Search code examples
sqldatabasepostgresqldatabase-designdatabase-normalization

Many-to-many relationship without intersection table?


I am setting up a database where I'd like to have many-to-many relationships between some tables. There's no user interface for this database; we will be putting data into the tables using R scripts and retrieving it using Python scripts.

The entities involved are projects and cost forecasts. Multiple projects may use the same forecast. For each forecast, there are costs to develop a project in each of several future years. I need to be able to retrieve the cost forecast for each future year for each individual project.

I think the tables below would be a fairly standard way to represent these relationships. Note that "pk" means "primary key" and "fk" means "foreign key".

PROJECT
  name
  forecast_id (fk)

FORECAST
  forecast_id (pk)

COST
  forecast_id (fk)
  year
  cost

To retrieve the forecast for a particular project, I would just retrieve all the rows from COST that have a matching forecast_id. I don't need the FORECAST table for anything, except as a home for the forecast_id that establishes the many-to-many relationship between PROJECT and COST.

So my main question is, can I just drop the FORECAST table and have a direct many-to-many relationship between PROJECT and COST, using the forecast_id? I know this is physically possible, but many discussions use language along the lines that "many-to-many relationships aren't possible without a bridge table." But why would I want to add the bridge table, if I can do all my queries without it and it is one more table I would have to maintain?

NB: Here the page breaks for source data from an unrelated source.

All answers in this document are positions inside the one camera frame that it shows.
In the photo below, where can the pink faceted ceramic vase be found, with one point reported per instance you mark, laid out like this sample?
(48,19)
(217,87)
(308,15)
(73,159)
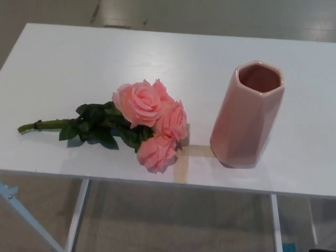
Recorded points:
(241,126)

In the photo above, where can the pink artificial rose bouquet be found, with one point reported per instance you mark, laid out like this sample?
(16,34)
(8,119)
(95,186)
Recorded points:
(143,103)

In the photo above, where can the white metal table leg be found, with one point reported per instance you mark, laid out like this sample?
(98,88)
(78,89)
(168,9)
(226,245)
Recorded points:
(276,223)
(77,215)

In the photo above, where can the light blue metal frame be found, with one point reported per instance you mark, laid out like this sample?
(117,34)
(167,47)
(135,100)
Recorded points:
(15,207)

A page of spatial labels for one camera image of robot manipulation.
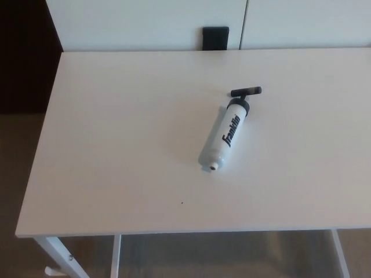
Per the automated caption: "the white air pump black handle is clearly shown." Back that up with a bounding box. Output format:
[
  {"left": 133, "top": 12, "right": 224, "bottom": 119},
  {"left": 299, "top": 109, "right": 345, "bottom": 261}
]
[{"left": 198, "top": 85, "right": 263, "bottom": 172}]

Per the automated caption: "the black rectangular cabinet handle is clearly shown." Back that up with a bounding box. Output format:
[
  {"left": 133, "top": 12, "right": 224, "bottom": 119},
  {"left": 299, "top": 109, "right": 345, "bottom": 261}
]
[{"left": 202, "top": 26, "right": 230, "bottom": 51}]

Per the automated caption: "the white desk leg frame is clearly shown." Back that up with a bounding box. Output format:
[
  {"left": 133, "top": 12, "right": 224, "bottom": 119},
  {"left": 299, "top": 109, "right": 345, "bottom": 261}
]
[
  {"left": 33, "top": 234, "right": 122, "bottom": 278},
  {"left": 331, "top": 229, "right": 352, "bottom": 278}
]

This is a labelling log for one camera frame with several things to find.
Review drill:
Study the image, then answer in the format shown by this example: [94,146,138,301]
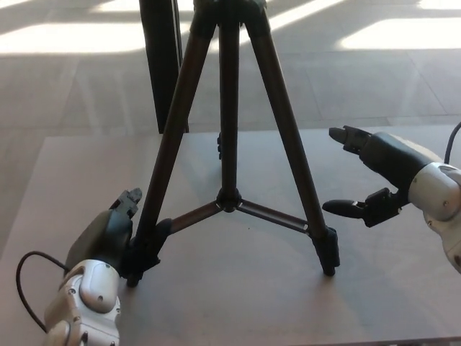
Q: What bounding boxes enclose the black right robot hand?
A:
[321,124,444,229]

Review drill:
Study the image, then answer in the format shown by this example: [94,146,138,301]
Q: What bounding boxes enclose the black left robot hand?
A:
[64,187,145,278]

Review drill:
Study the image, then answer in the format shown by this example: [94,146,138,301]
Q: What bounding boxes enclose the brown black camera tripod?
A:
[125,0,341,288]

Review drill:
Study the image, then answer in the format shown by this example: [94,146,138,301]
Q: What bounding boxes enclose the black vertical pillar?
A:
[138,0,190,135]

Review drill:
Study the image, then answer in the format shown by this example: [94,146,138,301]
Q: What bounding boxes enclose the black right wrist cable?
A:
[443,120,461,164]

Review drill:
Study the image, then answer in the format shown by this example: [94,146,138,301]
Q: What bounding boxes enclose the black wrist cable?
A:
[15,250,72,333]
[443,120,461,164]

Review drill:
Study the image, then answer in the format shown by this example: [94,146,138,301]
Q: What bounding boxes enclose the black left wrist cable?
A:
[15,250,72,333]

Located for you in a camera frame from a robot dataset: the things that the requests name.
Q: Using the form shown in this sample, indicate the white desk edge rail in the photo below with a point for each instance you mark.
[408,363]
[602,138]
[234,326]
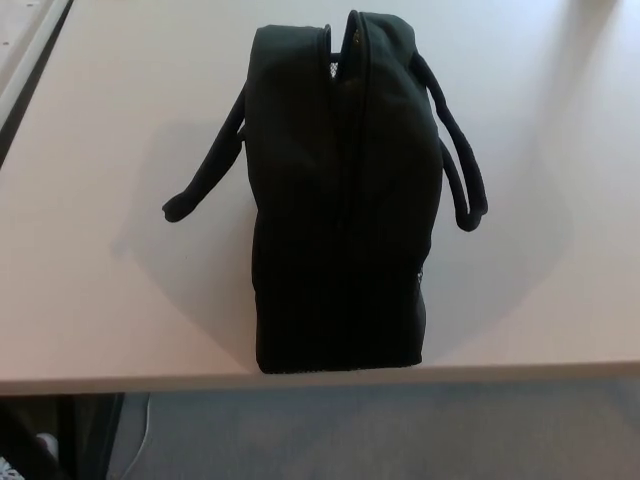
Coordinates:
[30,60]

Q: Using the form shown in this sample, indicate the black desk leg panel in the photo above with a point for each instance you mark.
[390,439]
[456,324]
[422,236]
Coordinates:
[90,430]

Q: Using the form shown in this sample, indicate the black insulated lunch bag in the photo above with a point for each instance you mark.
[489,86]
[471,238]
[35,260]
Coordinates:
[310,210]

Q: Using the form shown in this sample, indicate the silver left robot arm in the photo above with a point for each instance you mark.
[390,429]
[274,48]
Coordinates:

Going further, many discussions of many-to-many relationships (including @mike-organek's comment below) suggest a structure similar to this:

PROJECT
  project_id (pk)
  name

PROJECT_COST
  project_id (fk)
  cost_id (fk)

COST
  cost_id (pk)
  year
  cost

While this seems like a commonly preferred approach, it suits my needs even less well. Now every time I add a new project, instead of just assigning the forecast_id corresponding to a particular forecast, I have to add a bunch of link records to the PROJECT_COST table, one for each future year. This will also require a lot of management, and allows potential creation of relationships I don't want (e.g., one project uses costs from one forecast for the first two years, then costs from a different forecast for the next two years).

So my second question is, is there anything preferable about the second approach over the first approach, or over my simplified approach (using just the PROJECT and COST tables)?

Update

There seems to be some confusion about what I'm asking here. So I've revised the question significantly to try to make it clearer. Note that I renamed cost_group to forecast as part of this.


Solution

  • The second approach (with the project_cost table containing two foreign keys) is the correct way to model a many-to-many relationship.

    But your idea with the shared forecast_id (with or without forecast table) exhibits that you are not thinking of a many-to-many relationship in the ordinary sense: if one project is associated with a certain set of costs, all other projects must either be associated with the same or a disjoint set of costs.

    If that is what you want, I see no problem with removing the forecast table. There is no referential integrity you are losing that way.

    If you have additional requirements, for example that there has to be at least a cost and a project for each existing forecast_id, things may change. That could be guaranteed with foreign keys from the forecast table, but not without that table.